Its more of the same tactic in politics as used by chief nazi propagandists: "Propaganda must facilitate the displacement of aggression by specifying the targets for hatred."

It still surprises me how efficiently all our worlds leaders shifted blame from them for our shitty covid health response to the unvaccinated as though the vaccine was available from the beginning.

He's making the same mistake we see all over social media these days. The collective assumption that everyone who disagrees with any ONE popular narrative, must also disagree with ALL other popular narratives.

Anti-vaxxers must also be climate change deniers and racists and anti-abortion, etc...

It makes it easier to hate people you disagree with if they're fundamentally evil in all the same ways. It saves you from having to have discussions with them, from having to think for yourself, and from any ethical dilemma when you mistreat them.

It also doesn’t matter what people’s beliefs are. In my (Muslim) home country homosexuality and abortion are illegal. But they’re still entitled to public health services. For public health, and science more generally, to be trusted, it must be above all the other political, religious, etc., debates.
There’s more nuance to this than you’re portraying because wedge issues exist. Once groups take sides on an issue the predictive power of knowing what someone thinks on one issue implying their stance on every issue skyrockets.

It’s not about thinking for yourself more than it’s a consequence of people being good at mounting a defense for their own ideas whatever they are or wherever they originate. The more “research” you do on an issue the more likely you’ll come away with nothing more than better arguments for your existing stance.
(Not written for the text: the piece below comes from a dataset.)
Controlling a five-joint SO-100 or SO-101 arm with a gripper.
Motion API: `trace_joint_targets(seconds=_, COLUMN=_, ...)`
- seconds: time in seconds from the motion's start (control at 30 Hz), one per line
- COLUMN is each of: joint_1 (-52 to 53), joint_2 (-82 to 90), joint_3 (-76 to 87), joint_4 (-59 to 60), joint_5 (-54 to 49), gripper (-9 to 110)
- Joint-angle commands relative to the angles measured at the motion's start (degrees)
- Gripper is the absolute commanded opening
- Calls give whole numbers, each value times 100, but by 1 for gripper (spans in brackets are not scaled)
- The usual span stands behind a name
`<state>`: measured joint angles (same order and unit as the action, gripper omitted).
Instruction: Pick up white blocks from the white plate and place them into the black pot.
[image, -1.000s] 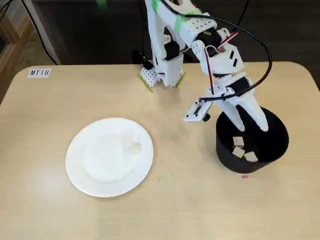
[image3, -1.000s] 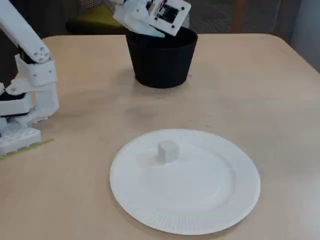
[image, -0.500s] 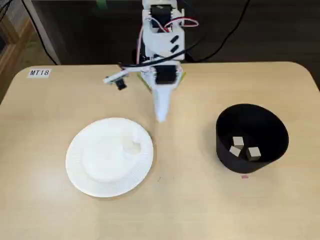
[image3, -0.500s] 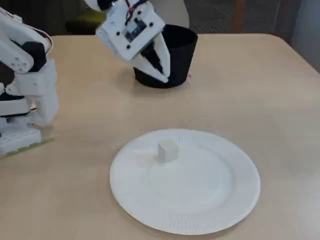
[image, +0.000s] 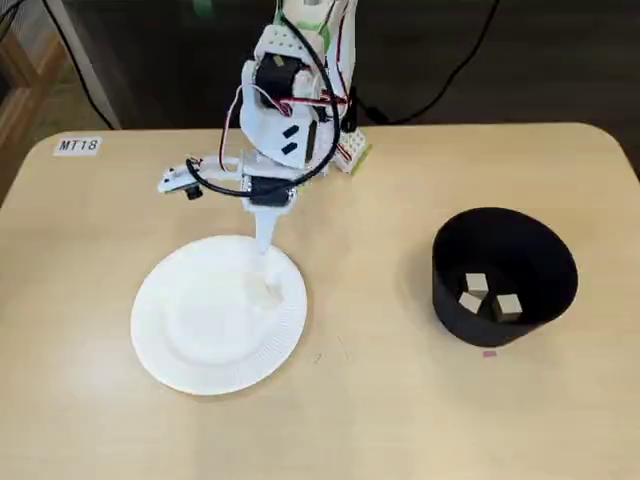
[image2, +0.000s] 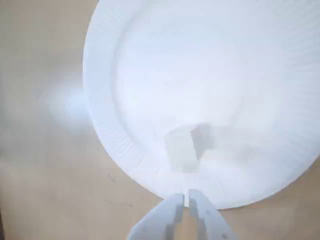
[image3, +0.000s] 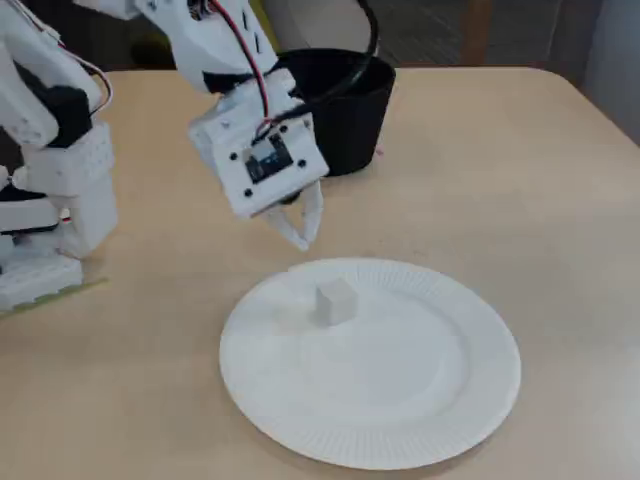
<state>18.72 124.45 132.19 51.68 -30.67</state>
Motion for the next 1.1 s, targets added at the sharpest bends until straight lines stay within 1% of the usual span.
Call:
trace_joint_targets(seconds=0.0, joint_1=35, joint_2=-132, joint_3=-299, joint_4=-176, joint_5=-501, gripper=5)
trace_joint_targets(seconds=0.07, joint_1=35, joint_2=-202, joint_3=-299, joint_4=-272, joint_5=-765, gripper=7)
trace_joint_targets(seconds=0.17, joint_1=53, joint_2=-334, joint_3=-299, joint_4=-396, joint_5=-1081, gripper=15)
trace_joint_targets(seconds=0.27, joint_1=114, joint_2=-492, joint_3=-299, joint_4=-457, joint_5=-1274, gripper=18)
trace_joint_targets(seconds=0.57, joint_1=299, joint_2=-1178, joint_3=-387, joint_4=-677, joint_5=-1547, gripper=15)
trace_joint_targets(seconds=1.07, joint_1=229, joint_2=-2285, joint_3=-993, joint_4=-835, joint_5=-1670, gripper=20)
And I’m not claiming to be above it, you can play this game with me too. I am exactly the bleeding heart snowflake liberal.

Probablem being that Trudeau is a politician, not a healthcare worker. This shouldn't be a political issue. Unfortunately, it's politicized to hell.
Here is the video source, in case someone doesn't believe that he said that (I didn't, at first): https://westernstandardonline.com/2021/12/trudeau-calls-the-...
>“They don’t believe in science/progress and are very often misogynistic and racist [...]

Whew, hyperbole of the year.

Lumping all the people you hate makes, and assuming they all share all the same negative characteristics, makes it easy to hate just anyone who doesn't agree with absolutely everything you say.

It's just another modern flavor of intolerance and authoritarianism.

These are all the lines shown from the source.